==== Material provided ====
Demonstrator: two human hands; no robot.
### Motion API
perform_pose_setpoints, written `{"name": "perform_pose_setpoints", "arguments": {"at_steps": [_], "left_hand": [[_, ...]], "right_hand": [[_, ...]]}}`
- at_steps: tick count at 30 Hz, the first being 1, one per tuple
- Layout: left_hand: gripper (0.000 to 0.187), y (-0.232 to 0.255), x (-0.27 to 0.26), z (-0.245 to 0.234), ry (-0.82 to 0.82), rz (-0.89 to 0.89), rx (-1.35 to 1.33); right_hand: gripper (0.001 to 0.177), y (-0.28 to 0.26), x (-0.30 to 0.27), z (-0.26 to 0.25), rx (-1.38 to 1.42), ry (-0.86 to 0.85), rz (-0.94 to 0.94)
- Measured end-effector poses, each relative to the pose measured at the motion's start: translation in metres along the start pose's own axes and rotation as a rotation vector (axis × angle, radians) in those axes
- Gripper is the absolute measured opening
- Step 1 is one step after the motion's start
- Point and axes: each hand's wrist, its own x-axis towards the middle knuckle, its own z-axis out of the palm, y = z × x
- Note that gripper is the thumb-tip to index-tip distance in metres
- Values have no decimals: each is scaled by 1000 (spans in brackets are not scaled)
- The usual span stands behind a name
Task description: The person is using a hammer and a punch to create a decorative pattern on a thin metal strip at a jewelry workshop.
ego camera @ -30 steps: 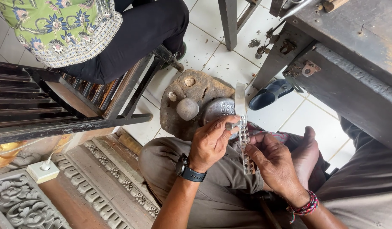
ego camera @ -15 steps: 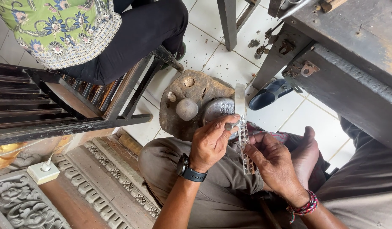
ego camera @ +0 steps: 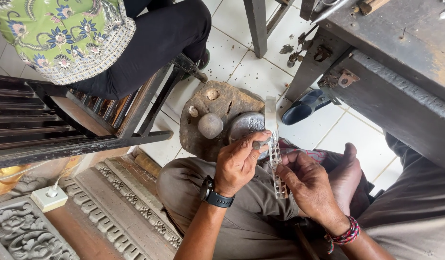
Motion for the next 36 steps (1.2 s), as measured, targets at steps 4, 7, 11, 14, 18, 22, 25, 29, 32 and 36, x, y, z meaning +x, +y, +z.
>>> {"name": "perform_pose_setpoints", "arguments": {"at_steps": [4,7,11,14,18,22,25,29,32,36], "left_hand": [[24,-1,0,0,-12,-8,-5],[26,0,1,-1,-13,1,26],[23,1,2,-1,-7,-4,22],[17,3,5,-1,9,-19,10],[16,6,6,0,29,26,46],[15,7,8,0,39,51,76],[15,6,7,-1,47,53,80],[16,4,6,-1,31,36,53],[15,4,5,-2,10,39,69],[12,4,3,-1,13,0,58]], "right_hand": [[3,-2,0,0,18,-10,3],[3,-2,0,0,19,-13,-2],[4,-2,-1,0,13,-18,-7],[4,-3,0,-1,-12,-13,-18],[9,-8,-8,-5,177,-76,6],[19,-2,-28,-21,-309,-197,-237],[10,81,-54,-46,-946,-476,-514],[13,165,-74,-77,-1361,-790,-236],[6,140,-69,-63,-1382,-743,-212],[20,87,-58,-41,-1183,-654,-159]]}}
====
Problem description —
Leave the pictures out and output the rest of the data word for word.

Output of the exercise —
Demonstrator: two human hands; no robot.
### Motion API
perform_pose_setpoints, written `{"name": "perform_pose_setpoints", "arguments": {"at_steps": [_], "left_hand": [[_, ...]], "right_hand": [[_, ...]]}}`
- at_steps: tick count at 30 Hz, the first being 1, one per tuple
- Layout: left_hand: gripper (0.000 to 0.187), y (-0.232 to 0.255), x (-0.27 to 0.26), z (-0.245 to 0.234), ry (-0.82 to 0.82), rz (-0.89 to 0.89), rx (-1.35 to 1.33); right_hand: gripper (0.001 to 0.177), y (-0.28 to 0.26), x (-0.30 to 0.27), z (-0.26 to 0.25), rx (-1.38 to 1.42), ry (-0.86 to 0.85), rz (-0.94 to 0.94)
- Measured end-effector poses, each relative to the pose measured at the motion's start: translation in metres along the start pose's own axes and rotation as a rotation vector (axis × angle, radians) in those axes
- Gripper is the absolute measured opening
- Step 1 is one step after the motion's start
- Point and axes: each hand's wrist, its own x-axis towards the middle knuckle, its own z-axis out of the palm, y = z × x
- Note that gripper is the thumb-tip to index-tip distance in metres
- Values have no decimals: each is scaled by 1000 (spans in brackets are not scaled)
- The usual span stands behind a name
Task description: The person is using a hammer and a punch to create a decorative pattern on a thin metal strip at a jewelry workshop.
ego camera @ -30 steps: 
ego camera @ -15 steps: 
ego camera @ +0 steps: 
Motion for the next 36 steps (1.2 s), as measured, targets at steps 4, 7, 11, 14, 18, 22, 25, 29, 32 and 36, x, y, z meaning +x, +y, +z.
>>> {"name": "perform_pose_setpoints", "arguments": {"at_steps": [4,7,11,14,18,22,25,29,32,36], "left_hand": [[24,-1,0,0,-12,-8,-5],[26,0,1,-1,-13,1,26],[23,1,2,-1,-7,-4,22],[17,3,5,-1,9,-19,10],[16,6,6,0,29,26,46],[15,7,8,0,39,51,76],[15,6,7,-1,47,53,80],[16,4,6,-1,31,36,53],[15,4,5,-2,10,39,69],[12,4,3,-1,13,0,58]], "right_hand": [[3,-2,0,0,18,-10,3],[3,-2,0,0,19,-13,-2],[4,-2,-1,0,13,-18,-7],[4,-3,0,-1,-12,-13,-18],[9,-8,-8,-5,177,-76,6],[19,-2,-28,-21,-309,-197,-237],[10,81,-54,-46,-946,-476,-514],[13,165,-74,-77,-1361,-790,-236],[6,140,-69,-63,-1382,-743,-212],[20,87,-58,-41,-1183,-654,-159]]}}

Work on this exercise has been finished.